▶ WORK REQUIRED
Below are records that hold pictures; write out only the lines from their start through the line with "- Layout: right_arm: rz", exactly, and drop the pictures.

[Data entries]
Start of Block
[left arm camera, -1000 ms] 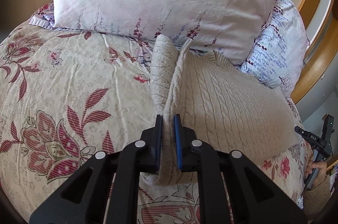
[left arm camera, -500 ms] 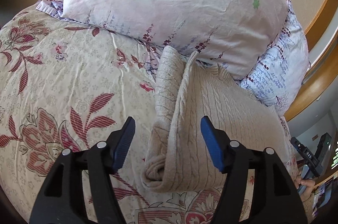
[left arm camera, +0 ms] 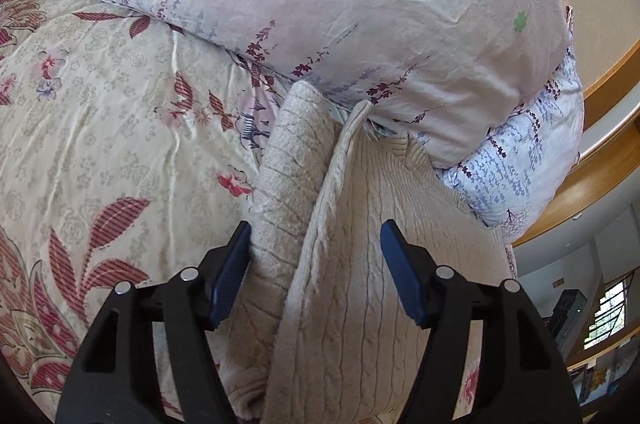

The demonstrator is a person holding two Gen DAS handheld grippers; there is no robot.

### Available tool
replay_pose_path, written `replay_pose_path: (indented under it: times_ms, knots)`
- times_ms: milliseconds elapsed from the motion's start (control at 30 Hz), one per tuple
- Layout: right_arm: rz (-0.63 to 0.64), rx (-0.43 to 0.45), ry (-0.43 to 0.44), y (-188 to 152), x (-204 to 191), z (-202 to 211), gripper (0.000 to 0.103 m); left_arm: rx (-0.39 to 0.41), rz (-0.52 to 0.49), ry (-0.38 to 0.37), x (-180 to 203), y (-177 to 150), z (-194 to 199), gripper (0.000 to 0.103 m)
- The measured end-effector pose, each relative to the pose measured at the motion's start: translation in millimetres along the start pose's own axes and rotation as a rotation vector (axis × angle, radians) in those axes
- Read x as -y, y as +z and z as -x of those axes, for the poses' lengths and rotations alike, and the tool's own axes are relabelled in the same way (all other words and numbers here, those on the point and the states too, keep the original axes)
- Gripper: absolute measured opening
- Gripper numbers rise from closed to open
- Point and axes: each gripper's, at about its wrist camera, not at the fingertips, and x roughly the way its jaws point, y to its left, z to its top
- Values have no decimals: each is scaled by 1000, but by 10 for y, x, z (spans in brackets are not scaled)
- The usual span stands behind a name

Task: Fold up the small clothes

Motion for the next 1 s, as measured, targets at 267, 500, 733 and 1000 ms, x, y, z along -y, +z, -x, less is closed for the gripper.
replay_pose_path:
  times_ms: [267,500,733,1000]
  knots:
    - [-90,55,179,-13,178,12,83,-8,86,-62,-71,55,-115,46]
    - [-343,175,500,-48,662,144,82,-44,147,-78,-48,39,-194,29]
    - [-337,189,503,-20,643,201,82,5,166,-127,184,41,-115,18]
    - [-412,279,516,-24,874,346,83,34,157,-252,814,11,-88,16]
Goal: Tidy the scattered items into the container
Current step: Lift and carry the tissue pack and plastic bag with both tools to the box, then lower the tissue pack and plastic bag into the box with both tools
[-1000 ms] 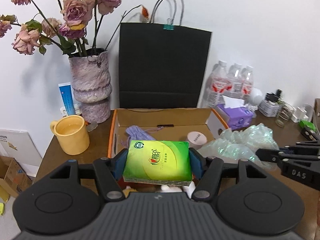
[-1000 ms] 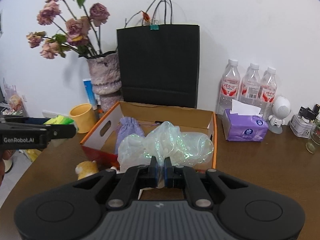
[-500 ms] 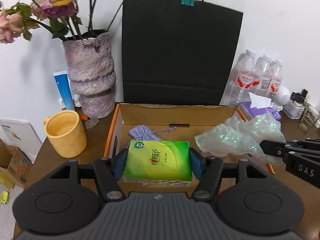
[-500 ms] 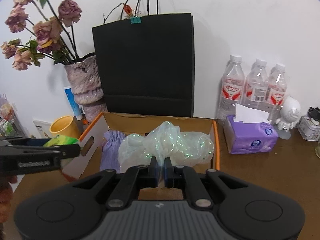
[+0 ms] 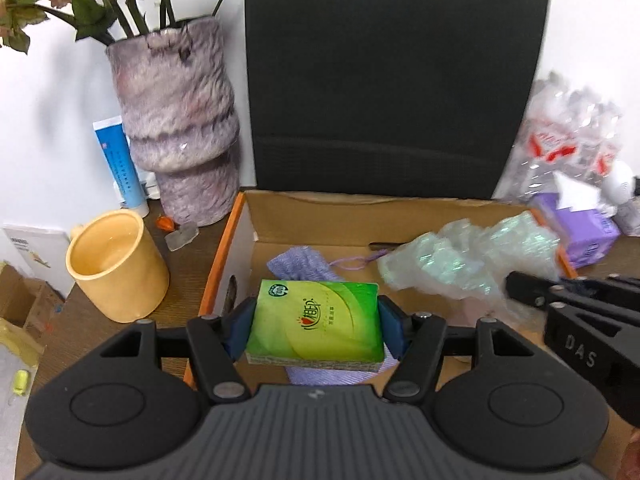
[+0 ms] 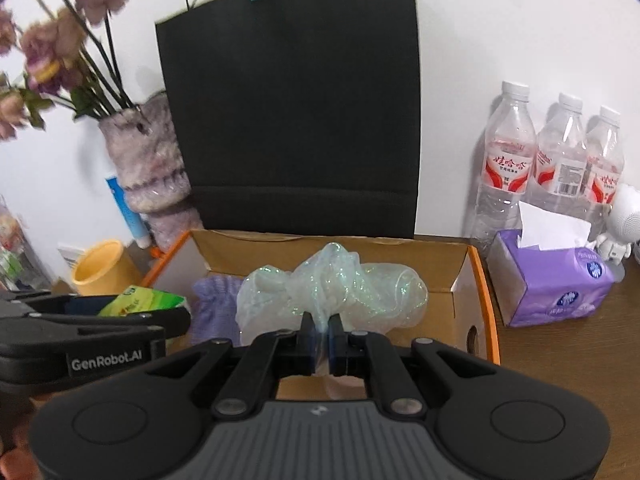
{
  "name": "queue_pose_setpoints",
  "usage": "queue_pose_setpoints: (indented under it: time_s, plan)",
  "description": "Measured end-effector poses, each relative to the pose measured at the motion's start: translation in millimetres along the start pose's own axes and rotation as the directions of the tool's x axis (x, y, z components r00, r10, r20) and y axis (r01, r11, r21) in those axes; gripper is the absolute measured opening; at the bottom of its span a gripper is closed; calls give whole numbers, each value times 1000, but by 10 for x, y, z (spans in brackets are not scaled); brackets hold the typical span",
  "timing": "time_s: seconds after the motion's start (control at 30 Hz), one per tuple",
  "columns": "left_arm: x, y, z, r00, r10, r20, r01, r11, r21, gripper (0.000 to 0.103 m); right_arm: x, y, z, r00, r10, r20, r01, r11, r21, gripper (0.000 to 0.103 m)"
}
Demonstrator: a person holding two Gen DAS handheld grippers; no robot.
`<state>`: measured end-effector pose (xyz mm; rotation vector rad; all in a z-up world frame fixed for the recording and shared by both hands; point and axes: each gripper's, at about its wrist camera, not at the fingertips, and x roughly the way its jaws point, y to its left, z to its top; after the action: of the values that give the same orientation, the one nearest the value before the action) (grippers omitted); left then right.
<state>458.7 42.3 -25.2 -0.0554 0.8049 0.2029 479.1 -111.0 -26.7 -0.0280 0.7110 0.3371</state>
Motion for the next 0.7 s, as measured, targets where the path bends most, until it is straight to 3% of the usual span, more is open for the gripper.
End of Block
▶ THE COMPLETED TASK
[left arm camera, -1000 ms] 
[left arm camera, -500 ms] 
[left arm camera, +0 ms] 

The demonstrator is a person holding two Gen DAS handheld grippers; there is no robot.

### Available tool
replay_pose_path, written `replay_pose_path: (indented under it: times_ms, knots)`
- times_ms: milliseconds elapsed from the motion's start (control at 30 Hz), one per tuple
- Layout: right_arm: rz (-0.63 to 0.64), rx (-0.43 to 0.45), ry (-0.43 to 0.44), y (-188 to 152), x (-204 to 191), z (-202 to 211), gripper (0.000 to 0.103 m); left_arm: rx (-0.39 to 0.41), rz (-0.52 to 0.49), ry (-0.38 to 0.37), x (-180 to 203), y (-177 to 150), z (-194 to 199), gripper (0.000 to 0.103 m)

Nothing more remains for this exercise.